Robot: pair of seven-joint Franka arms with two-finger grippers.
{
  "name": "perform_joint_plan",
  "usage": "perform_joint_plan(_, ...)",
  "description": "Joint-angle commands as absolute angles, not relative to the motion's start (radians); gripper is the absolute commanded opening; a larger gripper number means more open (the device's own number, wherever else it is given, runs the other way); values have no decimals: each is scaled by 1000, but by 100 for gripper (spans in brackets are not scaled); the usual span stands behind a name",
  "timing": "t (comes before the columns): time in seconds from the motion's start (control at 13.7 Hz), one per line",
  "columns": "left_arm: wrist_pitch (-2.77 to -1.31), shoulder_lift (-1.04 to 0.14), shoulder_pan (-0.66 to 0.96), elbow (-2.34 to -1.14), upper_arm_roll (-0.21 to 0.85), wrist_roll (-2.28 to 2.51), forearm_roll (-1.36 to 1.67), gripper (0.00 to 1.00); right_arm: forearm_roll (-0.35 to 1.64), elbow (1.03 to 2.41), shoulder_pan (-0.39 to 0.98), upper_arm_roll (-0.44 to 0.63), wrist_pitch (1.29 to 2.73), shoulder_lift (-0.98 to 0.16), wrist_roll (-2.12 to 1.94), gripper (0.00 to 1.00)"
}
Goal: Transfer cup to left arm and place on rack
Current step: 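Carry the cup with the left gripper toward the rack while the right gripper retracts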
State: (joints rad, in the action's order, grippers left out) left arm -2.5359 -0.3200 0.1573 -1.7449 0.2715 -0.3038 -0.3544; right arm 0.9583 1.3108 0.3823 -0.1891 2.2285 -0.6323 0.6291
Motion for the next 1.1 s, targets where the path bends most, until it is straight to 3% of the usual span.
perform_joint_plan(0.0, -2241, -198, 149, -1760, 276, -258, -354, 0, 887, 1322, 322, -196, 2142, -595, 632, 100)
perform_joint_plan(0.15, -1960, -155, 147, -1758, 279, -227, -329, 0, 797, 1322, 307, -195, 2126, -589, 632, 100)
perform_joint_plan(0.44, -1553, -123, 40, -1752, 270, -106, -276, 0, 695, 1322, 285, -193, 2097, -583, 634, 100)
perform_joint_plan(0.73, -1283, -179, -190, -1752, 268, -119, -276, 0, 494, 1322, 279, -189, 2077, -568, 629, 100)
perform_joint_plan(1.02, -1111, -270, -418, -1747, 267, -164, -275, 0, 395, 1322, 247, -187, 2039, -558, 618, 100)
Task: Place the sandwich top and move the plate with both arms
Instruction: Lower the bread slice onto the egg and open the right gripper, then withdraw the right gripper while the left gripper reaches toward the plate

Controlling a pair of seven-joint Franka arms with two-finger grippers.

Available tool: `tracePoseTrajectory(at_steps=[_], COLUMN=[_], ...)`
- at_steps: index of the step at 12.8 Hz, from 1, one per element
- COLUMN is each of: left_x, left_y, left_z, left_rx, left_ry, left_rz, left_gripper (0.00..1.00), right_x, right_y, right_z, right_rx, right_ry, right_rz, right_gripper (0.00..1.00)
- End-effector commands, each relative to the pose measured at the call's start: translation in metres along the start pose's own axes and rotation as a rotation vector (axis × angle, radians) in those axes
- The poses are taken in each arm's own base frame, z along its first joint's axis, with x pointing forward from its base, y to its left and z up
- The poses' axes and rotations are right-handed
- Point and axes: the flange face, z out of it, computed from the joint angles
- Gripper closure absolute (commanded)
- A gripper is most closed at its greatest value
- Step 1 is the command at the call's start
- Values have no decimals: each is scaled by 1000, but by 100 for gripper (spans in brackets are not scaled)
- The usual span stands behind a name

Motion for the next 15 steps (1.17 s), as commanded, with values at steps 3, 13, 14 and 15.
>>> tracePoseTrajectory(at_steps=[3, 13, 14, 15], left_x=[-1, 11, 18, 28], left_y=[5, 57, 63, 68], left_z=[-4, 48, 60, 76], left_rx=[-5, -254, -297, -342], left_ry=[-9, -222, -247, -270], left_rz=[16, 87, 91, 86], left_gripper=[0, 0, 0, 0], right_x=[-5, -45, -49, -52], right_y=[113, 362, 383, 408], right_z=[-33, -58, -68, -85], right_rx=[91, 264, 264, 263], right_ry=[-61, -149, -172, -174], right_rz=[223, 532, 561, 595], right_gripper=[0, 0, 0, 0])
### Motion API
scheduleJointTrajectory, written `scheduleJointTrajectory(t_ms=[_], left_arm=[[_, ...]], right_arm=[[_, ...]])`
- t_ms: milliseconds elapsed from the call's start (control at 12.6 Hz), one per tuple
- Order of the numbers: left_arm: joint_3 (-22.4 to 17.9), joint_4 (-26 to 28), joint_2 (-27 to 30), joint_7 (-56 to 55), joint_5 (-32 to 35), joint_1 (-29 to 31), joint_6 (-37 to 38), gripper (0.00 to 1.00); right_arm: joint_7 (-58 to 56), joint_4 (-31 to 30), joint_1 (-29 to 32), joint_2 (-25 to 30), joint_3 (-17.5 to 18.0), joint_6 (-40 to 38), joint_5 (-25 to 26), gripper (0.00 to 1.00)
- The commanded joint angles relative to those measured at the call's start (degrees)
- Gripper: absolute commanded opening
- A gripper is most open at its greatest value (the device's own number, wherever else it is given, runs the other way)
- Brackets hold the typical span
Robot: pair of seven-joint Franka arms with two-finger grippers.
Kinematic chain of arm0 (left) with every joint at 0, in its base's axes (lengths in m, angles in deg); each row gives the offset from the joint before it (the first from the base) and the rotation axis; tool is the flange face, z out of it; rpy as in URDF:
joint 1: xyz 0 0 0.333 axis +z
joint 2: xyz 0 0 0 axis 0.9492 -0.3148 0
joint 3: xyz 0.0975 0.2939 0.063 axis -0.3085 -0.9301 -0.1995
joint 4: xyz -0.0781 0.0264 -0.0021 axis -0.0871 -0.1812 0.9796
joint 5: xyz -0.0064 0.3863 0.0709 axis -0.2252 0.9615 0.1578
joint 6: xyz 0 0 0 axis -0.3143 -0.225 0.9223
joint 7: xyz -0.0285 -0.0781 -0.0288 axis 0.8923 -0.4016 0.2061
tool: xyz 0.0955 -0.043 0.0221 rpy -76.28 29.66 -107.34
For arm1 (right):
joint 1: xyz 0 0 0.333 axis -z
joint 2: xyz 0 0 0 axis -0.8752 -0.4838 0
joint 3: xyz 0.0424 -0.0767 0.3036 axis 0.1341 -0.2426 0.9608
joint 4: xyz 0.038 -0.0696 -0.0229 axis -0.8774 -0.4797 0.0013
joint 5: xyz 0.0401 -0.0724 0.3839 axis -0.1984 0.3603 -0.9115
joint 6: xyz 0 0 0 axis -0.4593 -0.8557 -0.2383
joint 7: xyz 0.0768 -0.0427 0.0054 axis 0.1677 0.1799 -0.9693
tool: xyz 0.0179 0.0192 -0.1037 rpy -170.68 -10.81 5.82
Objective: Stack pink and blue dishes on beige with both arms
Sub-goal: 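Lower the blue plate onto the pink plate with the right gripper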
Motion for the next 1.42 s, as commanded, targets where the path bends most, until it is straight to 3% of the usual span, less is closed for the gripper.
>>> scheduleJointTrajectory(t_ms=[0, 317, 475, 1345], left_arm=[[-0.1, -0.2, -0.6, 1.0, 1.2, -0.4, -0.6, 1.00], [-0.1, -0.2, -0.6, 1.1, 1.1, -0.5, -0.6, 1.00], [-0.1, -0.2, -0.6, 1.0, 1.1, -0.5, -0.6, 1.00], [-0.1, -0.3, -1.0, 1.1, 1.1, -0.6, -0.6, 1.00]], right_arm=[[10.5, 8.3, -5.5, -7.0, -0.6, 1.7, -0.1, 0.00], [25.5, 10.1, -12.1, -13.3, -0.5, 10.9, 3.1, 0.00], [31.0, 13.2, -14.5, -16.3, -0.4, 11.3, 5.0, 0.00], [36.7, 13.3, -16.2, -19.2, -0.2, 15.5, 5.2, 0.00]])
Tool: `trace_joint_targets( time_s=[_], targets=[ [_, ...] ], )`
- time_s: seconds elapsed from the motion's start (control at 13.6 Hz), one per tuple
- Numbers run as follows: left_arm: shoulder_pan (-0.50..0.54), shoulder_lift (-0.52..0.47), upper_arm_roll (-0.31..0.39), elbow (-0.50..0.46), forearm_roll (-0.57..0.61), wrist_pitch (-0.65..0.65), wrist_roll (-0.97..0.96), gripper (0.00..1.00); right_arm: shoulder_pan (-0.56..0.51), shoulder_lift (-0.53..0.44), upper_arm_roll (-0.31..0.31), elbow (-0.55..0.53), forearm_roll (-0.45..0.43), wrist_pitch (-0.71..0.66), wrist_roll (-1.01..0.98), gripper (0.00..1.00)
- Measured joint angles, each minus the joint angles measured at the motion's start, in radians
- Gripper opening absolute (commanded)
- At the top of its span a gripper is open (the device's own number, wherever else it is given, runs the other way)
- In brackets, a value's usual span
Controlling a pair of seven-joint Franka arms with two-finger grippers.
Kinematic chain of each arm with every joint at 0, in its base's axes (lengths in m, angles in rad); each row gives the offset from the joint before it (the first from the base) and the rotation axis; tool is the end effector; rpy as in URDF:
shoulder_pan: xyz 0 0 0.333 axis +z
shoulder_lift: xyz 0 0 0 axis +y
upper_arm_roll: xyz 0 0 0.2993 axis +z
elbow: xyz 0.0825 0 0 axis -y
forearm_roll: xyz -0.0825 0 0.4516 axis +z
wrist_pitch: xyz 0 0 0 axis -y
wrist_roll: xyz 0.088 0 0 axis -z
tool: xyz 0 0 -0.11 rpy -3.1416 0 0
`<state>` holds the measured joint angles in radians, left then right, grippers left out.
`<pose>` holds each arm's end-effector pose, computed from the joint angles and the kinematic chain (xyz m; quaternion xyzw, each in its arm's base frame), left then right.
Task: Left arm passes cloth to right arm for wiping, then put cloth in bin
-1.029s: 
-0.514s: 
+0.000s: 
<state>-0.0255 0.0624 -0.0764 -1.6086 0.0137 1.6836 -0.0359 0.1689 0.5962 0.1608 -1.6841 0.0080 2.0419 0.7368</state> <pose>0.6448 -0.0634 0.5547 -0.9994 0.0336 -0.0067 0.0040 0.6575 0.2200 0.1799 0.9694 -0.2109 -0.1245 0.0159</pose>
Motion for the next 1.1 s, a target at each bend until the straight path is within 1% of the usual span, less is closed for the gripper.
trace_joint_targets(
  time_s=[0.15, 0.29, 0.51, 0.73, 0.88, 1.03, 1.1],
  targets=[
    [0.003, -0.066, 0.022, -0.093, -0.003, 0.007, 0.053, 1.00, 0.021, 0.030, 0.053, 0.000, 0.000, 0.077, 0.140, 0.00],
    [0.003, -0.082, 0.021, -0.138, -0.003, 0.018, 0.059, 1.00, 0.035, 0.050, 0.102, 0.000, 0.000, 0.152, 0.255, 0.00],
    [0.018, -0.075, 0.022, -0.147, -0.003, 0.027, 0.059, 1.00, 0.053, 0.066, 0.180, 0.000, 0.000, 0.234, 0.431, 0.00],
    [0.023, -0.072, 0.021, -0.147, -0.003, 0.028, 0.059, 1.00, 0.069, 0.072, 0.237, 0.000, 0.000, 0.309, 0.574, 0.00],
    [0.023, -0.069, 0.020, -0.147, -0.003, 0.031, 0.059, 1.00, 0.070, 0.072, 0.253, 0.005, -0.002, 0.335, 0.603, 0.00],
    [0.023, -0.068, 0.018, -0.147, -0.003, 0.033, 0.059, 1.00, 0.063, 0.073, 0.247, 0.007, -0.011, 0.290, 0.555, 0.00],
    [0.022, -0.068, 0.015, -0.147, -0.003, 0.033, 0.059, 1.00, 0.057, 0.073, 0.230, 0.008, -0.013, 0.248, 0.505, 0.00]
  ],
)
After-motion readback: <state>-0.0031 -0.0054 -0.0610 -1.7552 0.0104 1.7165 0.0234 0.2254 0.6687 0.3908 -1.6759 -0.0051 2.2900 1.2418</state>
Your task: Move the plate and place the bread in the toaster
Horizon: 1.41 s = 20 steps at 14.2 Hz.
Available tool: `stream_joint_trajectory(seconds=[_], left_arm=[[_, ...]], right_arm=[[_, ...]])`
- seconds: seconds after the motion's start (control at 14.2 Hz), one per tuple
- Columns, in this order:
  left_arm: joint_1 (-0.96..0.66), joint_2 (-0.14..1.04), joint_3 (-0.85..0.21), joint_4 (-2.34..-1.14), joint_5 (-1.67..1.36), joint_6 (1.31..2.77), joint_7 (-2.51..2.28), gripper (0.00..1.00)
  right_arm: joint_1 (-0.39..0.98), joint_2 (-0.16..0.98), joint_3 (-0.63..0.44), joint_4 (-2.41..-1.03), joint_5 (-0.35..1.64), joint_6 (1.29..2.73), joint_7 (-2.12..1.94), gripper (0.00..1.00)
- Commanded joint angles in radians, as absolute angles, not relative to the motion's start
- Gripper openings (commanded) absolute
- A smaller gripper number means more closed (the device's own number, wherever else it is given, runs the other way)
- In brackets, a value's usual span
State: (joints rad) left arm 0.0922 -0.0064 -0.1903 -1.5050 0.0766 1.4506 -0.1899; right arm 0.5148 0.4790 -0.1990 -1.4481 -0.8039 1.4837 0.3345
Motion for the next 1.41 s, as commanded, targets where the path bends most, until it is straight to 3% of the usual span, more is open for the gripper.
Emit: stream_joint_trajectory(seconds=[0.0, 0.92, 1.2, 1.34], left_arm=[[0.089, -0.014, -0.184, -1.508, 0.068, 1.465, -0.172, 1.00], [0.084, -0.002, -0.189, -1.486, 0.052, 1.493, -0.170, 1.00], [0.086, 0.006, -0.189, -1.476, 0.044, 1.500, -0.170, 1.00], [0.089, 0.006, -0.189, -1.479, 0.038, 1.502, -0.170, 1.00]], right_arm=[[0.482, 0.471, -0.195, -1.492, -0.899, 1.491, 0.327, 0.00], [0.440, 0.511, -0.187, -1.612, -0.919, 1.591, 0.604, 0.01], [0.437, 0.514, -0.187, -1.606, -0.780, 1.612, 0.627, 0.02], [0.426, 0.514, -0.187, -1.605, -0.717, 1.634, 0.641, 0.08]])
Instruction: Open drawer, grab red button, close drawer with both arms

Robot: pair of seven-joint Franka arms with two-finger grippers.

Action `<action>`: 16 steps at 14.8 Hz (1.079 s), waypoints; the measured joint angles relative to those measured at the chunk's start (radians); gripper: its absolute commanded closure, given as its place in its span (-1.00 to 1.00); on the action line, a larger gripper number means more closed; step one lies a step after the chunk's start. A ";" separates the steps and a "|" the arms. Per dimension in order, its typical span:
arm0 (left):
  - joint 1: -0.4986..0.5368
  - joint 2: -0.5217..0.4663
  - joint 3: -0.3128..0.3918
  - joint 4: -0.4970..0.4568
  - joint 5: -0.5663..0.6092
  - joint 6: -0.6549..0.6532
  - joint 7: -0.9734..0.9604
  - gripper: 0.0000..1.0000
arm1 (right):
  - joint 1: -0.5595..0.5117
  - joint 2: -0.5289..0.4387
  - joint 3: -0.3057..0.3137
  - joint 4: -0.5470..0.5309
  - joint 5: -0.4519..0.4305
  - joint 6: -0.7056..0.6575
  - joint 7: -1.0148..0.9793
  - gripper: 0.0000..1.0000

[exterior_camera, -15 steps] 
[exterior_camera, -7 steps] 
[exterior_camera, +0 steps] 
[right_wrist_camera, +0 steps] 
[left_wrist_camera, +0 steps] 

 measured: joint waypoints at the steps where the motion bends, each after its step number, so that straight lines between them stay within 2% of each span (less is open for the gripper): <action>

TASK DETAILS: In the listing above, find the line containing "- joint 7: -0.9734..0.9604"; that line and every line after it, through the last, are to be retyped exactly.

WRITTEN REPLY:
  - joint 7: -0.9734..0.9604
  - gripper: 0.0000..1.0000
arm1 (right):
  - joint 1: -0.5595..0.5117
  - joint 2: -0.5289..0.4387
  - joint 3: -0.3057..0.3137
  - joint 4: -0.5470..0.5309
  - joint 5: -0.4519..0.4305
  - joint 6: -0.7056..0.6575
  - joint 7: -1.0148..0.9793
  - gripper: 0.0000..1.0000

[exterior_camera, -15 steps] 
[exterior_camera, -7 steps] 
[exterior_camera, +0 steps] 
[right_wrist_camera, +0 steps] 
[left_wrist_camera, +0 steps] 

 measured: joint waypoints at the steps where the motion bends, each after its step number, so that straight lines between them stay within 2% of each span (less is open for the gripper): <action>

Besides this answer, nothing more is needed.